The following data is to be repeated exactly, its pictures excluded.

◆ ◆ ◆ ◆ ◆ ◆ ◆

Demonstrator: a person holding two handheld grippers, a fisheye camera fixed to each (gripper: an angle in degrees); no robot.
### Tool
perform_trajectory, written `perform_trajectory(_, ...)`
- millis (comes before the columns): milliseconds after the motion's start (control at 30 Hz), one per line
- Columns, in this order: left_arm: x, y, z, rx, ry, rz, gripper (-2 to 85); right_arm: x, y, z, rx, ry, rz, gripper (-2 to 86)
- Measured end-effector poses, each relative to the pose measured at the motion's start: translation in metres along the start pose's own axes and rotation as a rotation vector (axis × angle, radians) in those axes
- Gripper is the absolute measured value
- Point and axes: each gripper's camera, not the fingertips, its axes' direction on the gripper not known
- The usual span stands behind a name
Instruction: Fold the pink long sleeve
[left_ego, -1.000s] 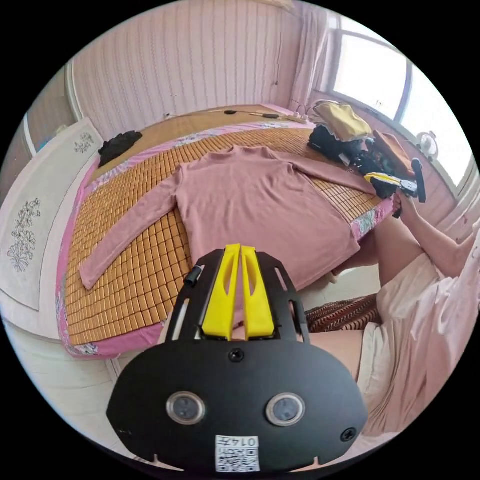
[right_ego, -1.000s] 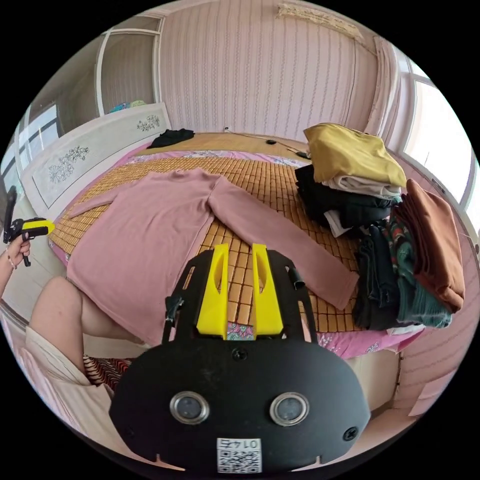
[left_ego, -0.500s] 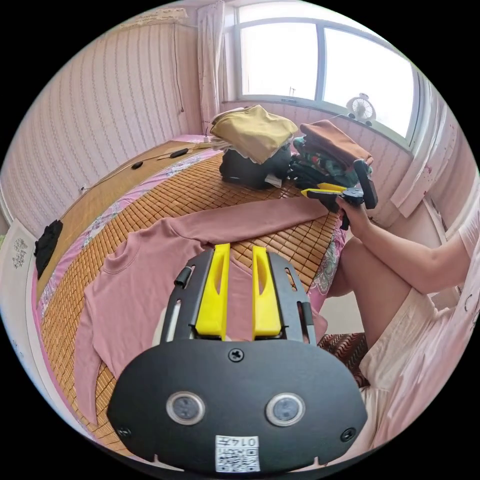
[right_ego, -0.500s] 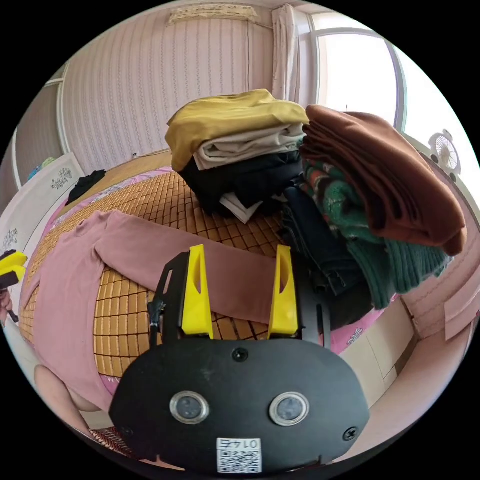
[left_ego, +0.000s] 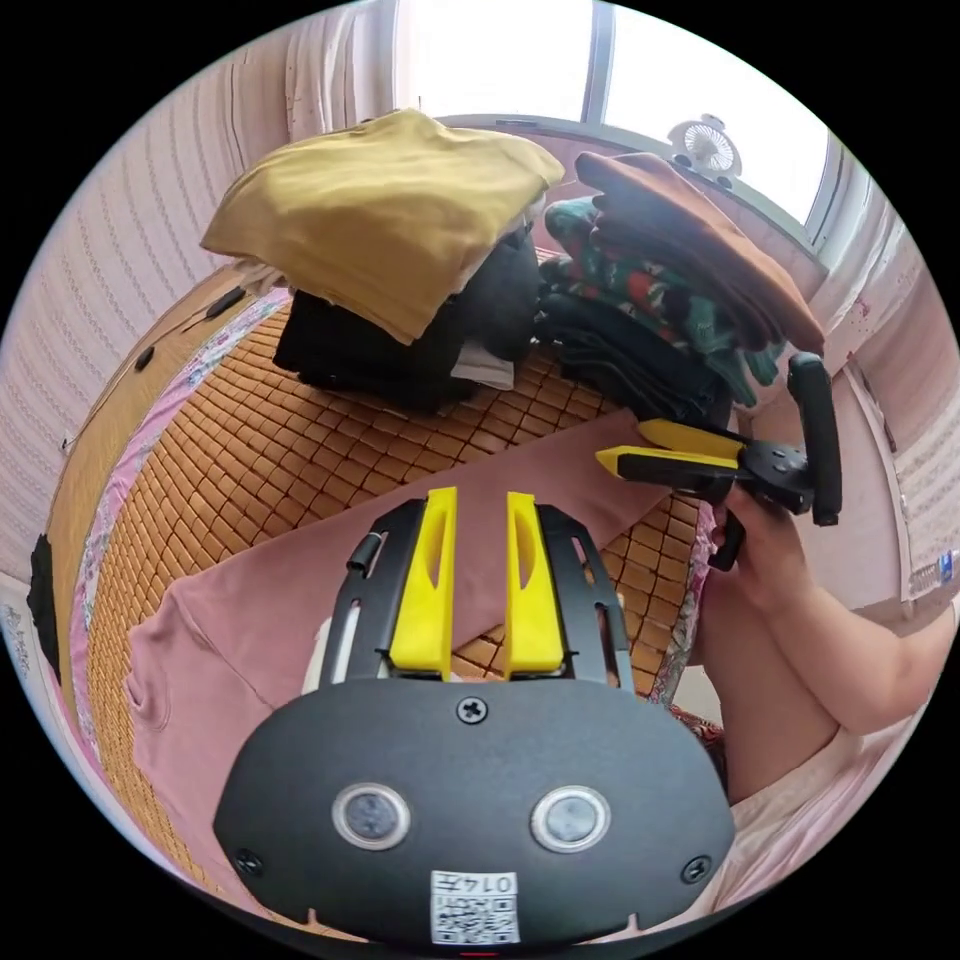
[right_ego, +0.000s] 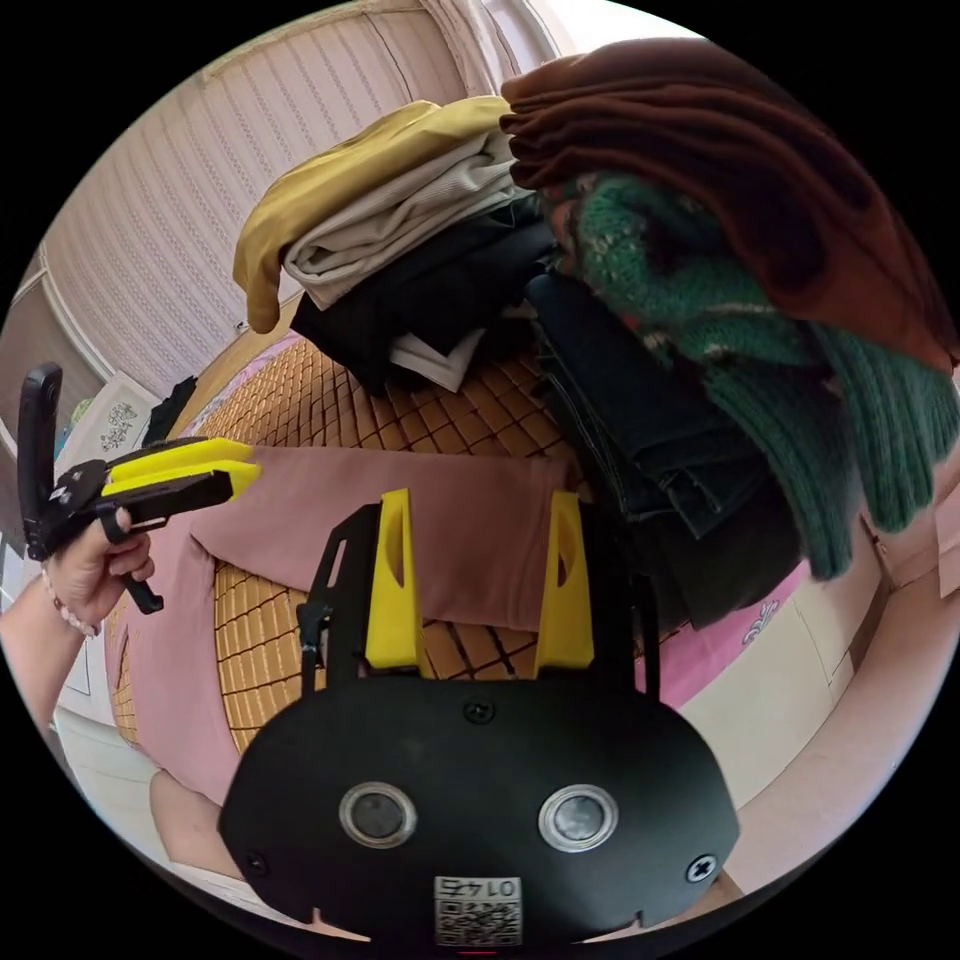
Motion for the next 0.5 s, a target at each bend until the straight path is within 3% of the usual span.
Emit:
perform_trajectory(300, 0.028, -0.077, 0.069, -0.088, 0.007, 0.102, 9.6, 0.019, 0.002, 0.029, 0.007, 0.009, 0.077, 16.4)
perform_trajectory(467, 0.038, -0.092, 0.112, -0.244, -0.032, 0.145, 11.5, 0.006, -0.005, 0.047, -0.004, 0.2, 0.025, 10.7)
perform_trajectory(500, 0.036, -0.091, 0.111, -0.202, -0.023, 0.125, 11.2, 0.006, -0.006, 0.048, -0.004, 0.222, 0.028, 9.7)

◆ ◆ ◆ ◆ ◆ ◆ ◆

**Response area:**
Demonstrator: a person holding two handheld grippers, a fisheye camera fixed to each (gripper: an angle in degrees); no robot.
### Tool
perform_trajectory, written `perform_trajectory(_, ...)`
- millis (comes before the columns): milliseconds after the motion's start (control at 30 Hz), one per line
- Columns, in this order: left_arm: x, y, z, rx, ry, rz, gripper (-2 to 85); right_arm: x, y, z, rx, ry, rz, gripper (-2 to 86)
- Measured end-effector poses, each relative to the pose measured at the motion's start: translation in metres along the start pose's own axes and rotation as a rotation vector (axis × angle, radians) in those axes
- Gripper is the absolute measured value
- Point and axes: each gripper's camera, not the fingertips, its axes' direction on the gripper not known
- The usual span stands behind a name
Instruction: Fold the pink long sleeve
[left_ego, -1.000s] 
[right_ego, -1.000s] 
[left_ego, -0.500s] 
[right_ego, -0.500s] 
[left_ego, +0.000s] 
[right_ego, +0.000s] 
Motion for the next 0.5 s, a target at each bend until the straight path is within 3% of the usual span.
Emit:
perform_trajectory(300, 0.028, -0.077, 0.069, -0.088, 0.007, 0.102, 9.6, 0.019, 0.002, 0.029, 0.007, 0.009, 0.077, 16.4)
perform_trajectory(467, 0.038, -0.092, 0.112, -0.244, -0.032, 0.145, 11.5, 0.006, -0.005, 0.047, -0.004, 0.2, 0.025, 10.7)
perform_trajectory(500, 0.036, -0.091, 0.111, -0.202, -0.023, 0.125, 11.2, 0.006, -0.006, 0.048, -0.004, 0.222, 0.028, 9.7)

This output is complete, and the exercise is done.